同じものが見えているとは限らない

お客様から質問があったので、書かせて頂きます。

良く、美容室に行く時、切り抜きを持って行きます。
イメージを伝えるのにはとても良い方法だと思います。

ただ、自分が見えているモノと同じモノが他人も見えているとは限らない。
と言う事に気をつけなければ成りません。
相手はプロなんだから・・・と思いがちですが、そうとも限らないのです。

例えば、
味覚はどうでしょう。
同じものを食べても、受け止め方はさまざまです。
「利き酒」で、酒の違いが分かる人も居ますが、私はその違いに気付けません。
違いの分かる舌が私には無いからです。
同じように、黒人の顔の違いも、私には良く分かりませんし、独身の時には、赤ちゃんはみんな同じように見えていました。
違いの分かる目が育っていなかったからですね。

興味を持って続けていれば、違いが見えるように感性が進化していくと思います。
が、
今の時点では、いくら目を凝らしても見えない人には見えないのです。

本当にニューヨークであった話ですが、ある日本人男性が、写真を持ってタイ人の美容室に行った時です。
店主は「OKOK」と、カットし始めました。
隣では、タイ人風のお客さんが、刈り上げ、東南アジアで良く見かけるパイナップルのようなヘアースタイルをしています。
「アレだけはイヤやなぁ。」
と、ちょっとイヤな予感がしたのですが、「写真を見せたし。」と、予感を吹っ切りました。
そして出来上がったヘアースタイルは、案の定パイナップルでした。
「全然違うやん!」と言っても、もう後の祭りです。
それでも、店主は満足気だったと言う事です。

では、なぜそんな事が起きたのか?
タイ人の美容室に行けば、タイ人のようになるのは容易に想像できます。
しかし、写真を持っていけば、プロなんだから出来るだろう。
と思い込んでしまったんですね。
しかし、このタイ人の美容師さんは、写真と同じヘアスタイルにしたつもりなのです。
同じように見えているんです。

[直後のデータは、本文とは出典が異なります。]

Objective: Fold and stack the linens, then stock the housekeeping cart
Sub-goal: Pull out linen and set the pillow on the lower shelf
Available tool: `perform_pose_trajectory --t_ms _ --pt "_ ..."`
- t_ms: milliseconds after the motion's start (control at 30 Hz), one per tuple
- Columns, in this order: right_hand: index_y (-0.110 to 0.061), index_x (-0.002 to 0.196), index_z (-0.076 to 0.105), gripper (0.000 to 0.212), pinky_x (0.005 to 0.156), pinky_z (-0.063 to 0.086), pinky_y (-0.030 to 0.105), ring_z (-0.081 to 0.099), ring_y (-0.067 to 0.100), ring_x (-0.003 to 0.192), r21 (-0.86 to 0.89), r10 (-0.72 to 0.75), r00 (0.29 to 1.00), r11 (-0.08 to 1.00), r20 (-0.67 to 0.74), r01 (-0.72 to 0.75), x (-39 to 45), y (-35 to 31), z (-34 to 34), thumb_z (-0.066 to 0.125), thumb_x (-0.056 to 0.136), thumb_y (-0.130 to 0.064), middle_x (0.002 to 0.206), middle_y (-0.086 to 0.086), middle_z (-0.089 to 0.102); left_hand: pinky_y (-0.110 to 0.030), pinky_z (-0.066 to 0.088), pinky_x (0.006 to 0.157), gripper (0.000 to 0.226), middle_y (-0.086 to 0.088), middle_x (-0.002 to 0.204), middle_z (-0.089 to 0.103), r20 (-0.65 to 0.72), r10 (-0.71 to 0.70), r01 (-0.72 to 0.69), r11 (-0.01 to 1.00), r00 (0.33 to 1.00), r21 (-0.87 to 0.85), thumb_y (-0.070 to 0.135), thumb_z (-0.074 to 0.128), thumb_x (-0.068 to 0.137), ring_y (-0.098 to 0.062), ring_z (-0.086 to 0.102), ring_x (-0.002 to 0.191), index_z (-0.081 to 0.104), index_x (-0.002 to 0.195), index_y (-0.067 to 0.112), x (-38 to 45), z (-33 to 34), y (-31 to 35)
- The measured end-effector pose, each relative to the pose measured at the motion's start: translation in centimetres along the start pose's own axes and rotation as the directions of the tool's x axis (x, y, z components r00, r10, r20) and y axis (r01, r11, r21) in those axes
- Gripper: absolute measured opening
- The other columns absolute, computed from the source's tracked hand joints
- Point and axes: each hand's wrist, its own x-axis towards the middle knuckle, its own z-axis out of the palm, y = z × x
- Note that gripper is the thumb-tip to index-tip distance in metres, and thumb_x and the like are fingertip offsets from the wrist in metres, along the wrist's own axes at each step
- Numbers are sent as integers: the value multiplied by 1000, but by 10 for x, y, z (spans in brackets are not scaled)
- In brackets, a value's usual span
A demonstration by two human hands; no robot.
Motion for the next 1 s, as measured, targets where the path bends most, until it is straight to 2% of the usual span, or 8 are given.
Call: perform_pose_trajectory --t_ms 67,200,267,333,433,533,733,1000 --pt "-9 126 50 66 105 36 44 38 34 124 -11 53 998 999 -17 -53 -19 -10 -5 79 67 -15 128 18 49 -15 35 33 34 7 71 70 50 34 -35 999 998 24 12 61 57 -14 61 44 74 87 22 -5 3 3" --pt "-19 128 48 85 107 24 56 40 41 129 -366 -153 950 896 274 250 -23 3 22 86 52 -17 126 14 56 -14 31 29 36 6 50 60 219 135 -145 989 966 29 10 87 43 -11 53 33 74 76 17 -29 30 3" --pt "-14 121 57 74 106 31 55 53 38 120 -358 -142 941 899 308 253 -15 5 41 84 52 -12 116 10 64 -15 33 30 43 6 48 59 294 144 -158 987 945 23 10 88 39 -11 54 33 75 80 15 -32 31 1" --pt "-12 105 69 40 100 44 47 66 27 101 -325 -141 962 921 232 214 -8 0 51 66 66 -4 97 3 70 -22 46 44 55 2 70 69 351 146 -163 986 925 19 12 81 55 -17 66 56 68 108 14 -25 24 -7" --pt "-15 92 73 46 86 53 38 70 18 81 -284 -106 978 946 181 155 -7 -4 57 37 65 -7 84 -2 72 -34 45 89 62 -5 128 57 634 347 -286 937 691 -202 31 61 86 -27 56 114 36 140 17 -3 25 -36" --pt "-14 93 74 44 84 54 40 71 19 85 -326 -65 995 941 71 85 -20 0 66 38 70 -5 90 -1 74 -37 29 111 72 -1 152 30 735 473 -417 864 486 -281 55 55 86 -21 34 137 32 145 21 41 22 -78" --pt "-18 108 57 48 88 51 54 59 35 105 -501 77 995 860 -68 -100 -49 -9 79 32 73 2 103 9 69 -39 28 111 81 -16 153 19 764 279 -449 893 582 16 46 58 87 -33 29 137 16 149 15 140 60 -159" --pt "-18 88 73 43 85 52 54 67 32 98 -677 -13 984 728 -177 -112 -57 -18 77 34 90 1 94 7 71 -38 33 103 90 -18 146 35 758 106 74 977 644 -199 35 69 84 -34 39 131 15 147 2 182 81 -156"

違いが分からないのです。
この人に、幾ら説明したって、おそらく伝わりません。

この例は極端のように思いますが、身近にも同じことがしょっちゅう起きています。
同じような価値観を持っている人にしか伝わらない事は多いですよ。
特に、デザイン系は伝わり難いようですね。


で、まとめますと、
切り抜きを持って行ったとしても、自分の事を理解してくれる美容師でなければ伝わらない可能性の方が多いと思います。
なぜ、コレを選んだのか?何が気に入ったのか?動きなのか?ボリュームなのか?色なのか?長さなのか?
だから今の何が気になってて、どうしたいのか?今後はどうするつもり?・・・
今の、生活環境とか、心境とか、性格、好み・・・など、色んな要素があって選んだ1枚の切抜きです。
美容師は、その切抜きの背景に興味を持って、理解し、施術させて頂くべきで、
お客様の立場からすれば、写真の切り抜きを通して、そこを説明して伝える事が大切だと思います。

結局は、目に見えるモノの中にヒントがあって、見えないモノの方が重要だと思うんです。